Prepare the lineage harvester configuration file for Looker

You have to prepare a configuration file before you run the lineage harvester. The lineage harvester collects your Looker metadata and sends it to the Collibra Data Lineage service, where it is processed and analyzed. Collibra Data Intelligence Cloud then imports the Looker assets and relations to Data Catalog.

Example 

Before you begin

Requirements and permissions

  • Collibra Data Intelligence Cloud.
  • A global role with the following global permissions:
    • Catalog, for example Catalog Author
    • Data Stewardship Manager
    • Manage all resources
    • System administration
    • Technical lineage
  • A resource role with the following resource permissions on the community level in which you created the BI Data Catalog domain:
    • Asset: add
    • Attribute: add
    • Domain: add
    • Attachment: add

Steps

  1. Start the lineage harvester to create an empty lineage harvester configuration file by entering the following command:
    • Windows: .\bin\lineage-harvester.bat
    • For other operating systems: chmod +x bin/lineage-harvester and then bin/lineage-harvester
    An empty configuration file is created in the config folder.
  2. Open the lineage-harvester.conf file and enter the values for each property.
    PropertiesDescription
    general

    This section describes the connection information between the lineage harvester and Data Catalog.

    techlin

    This section contains information that is necessary to connect to the Collibra Data Lineage service instance.

    Warning This section applies only to US government customers.

    url

    The URL of the Collibra Data Lineage service instance.

    Example “url”: “https://techlin-gov.collibra.com”

    Warning This section applies only to US government customers.

    userKey

    The unique API key to connect to the Collibra Data Lineage service instance.

    A unique user key is needed for each Collibra environment. If you're not sure what your user key is, please contact your Collibra Customer Success Manager.

    Warning This section applies only to US government customers.

    catalog

    This section contains information that is necessary to connect to Data Catalog.

    url

    The URL of your Collibra Data Intelligence Cloud environment.

    Note You can only enter the public URL of your Collibra DGC environment. Other URLs will not be accepted.

    username

    The username that you use to sign in to Collibra.

    useCollibraSystemName

    Indicates whether or not you want to use the system or server name of a data source to match to the System asset in Data Catalog. Collibra Data Lineage uses the system names to match the structure of databases in Looker to assets in Data Catalog. This is useful when you have multiple databases with the same name.

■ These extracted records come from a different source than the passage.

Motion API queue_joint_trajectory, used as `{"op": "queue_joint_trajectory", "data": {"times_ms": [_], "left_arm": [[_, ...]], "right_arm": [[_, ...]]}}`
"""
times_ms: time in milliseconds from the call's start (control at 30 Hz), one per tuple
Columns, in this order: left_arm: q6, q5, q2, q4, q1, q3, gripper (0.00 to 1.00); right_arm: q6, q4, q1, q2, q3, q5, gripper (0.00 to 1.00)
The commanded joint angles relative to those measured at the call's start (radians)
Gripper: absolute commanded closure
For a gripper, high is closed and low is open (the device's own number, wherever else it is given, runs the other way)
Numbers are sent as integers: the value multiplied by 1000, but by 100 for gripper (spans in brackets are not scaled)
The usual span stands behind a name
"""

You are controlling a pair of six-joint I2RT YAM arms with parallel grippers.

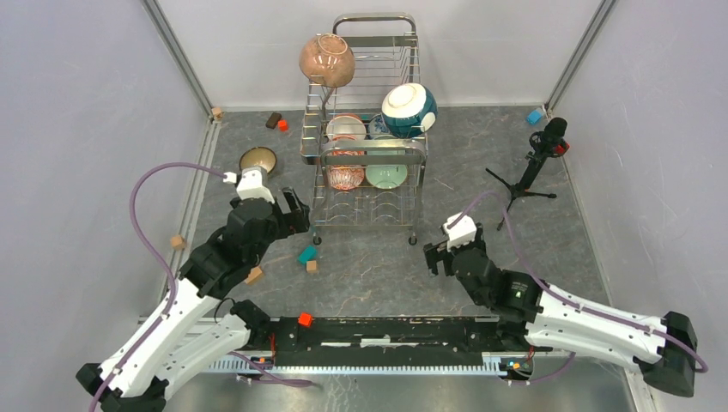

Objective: Unload the bowls from the dish rack
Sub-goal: Pick up the bowl from the dish rack.

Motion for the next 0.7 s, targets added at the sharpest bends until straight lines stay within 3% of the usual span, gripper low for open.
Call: {"op": "queue_joint_trajectory", "data": {"times_ms": [0,233,433,667], "left_arm": [[85,23,-5,66,-6,-16,0],[69,95,-133,217,-4,-121,0],[109,212,-188,332,-4,-173,0],[101,197,-219,305,-6,-184,0]], "right_arm": [[18,33,-112,-24,62,-45,6],[50,85,-311,-97,58,-158,17],[11,353,-330,-216,-16,-315,19],[-68,300,-330,-171,228,-287,16]]}}
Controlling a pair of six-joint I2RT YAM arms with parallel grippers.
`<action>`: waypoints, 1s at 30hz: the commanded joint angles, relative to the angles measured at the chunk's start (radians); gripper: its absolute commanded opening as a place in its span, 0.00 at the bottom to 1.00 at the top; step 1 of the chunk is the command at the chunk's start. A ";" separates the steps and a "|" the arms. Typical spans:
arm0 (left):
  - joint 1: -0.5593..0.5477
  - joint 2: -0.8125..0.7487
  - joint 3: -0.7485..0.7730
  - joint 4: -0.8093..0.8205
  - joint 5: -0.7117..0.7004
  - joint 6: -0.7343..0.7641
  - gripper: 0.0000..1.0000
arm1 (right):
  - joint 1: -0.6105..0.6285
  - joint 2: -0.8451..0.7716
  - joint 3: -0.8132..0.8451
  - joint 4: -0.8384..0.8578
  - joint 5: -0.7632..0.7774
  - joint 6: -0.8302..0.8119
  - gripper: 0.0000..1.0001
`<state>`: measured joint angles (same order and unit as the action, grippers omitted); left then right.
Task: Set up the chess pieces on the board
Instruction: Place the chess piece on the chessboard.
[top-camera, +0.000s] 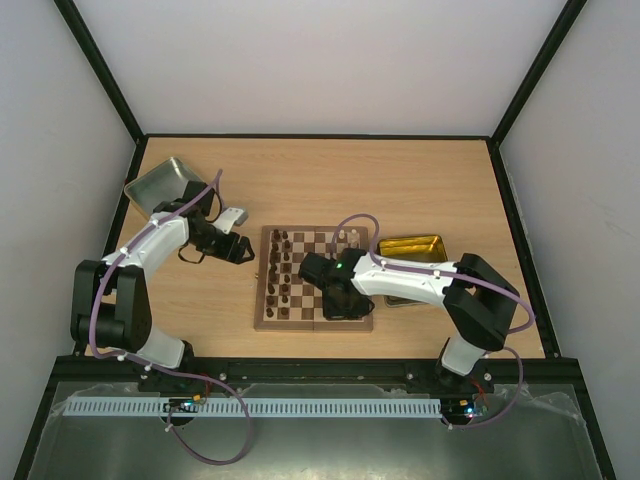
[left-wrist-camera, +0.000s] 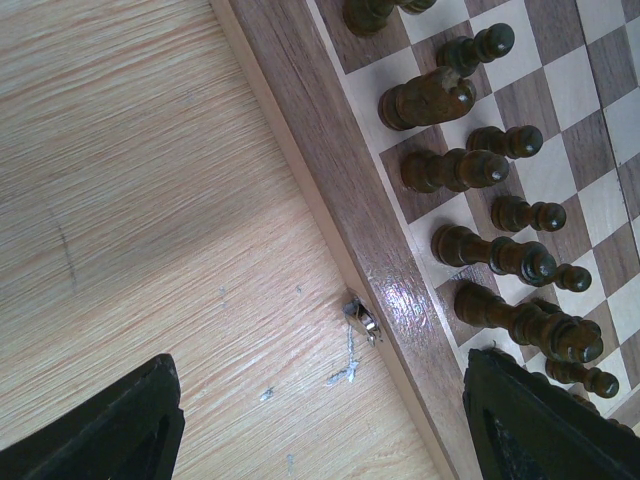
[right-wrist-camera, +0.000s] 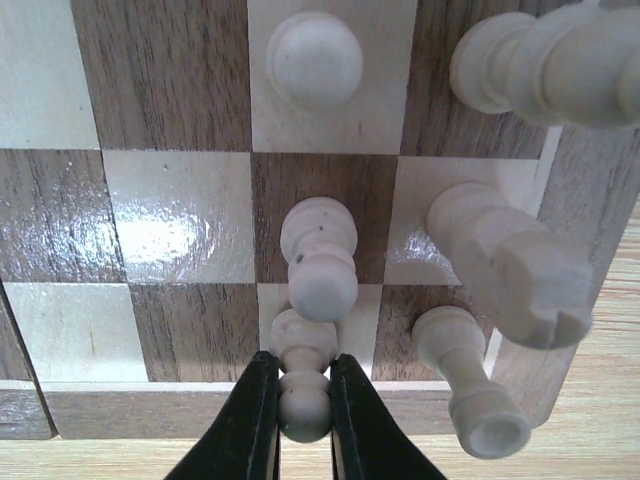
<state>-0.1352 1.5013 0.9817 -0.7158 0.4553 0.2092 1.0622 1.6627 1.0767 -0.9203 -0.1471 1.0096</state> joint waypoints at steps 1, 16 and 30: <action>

    By default, the useCollibraSystemName property is set to false. If you want to use it, set it to true.

    Important 
    • If you set this property to true, the lineage harvester reads the value of the collibraSystemName property in your Looker <source-ID> configuration file.
    • If you set the useCollibraSystemName property to false, the lineage harvester ignores the collibraSystemName property in the Looker <source-ID> configuration file.
    sources

    This section contains all Looker connection properties.

    id

    The unique ID of your Looker metadata. For example, my_looker.

    Tip This value can be anything as long as it is unique and human readable. The ID identifies the batch of Looker metadata on the Collibra Data Lineage service.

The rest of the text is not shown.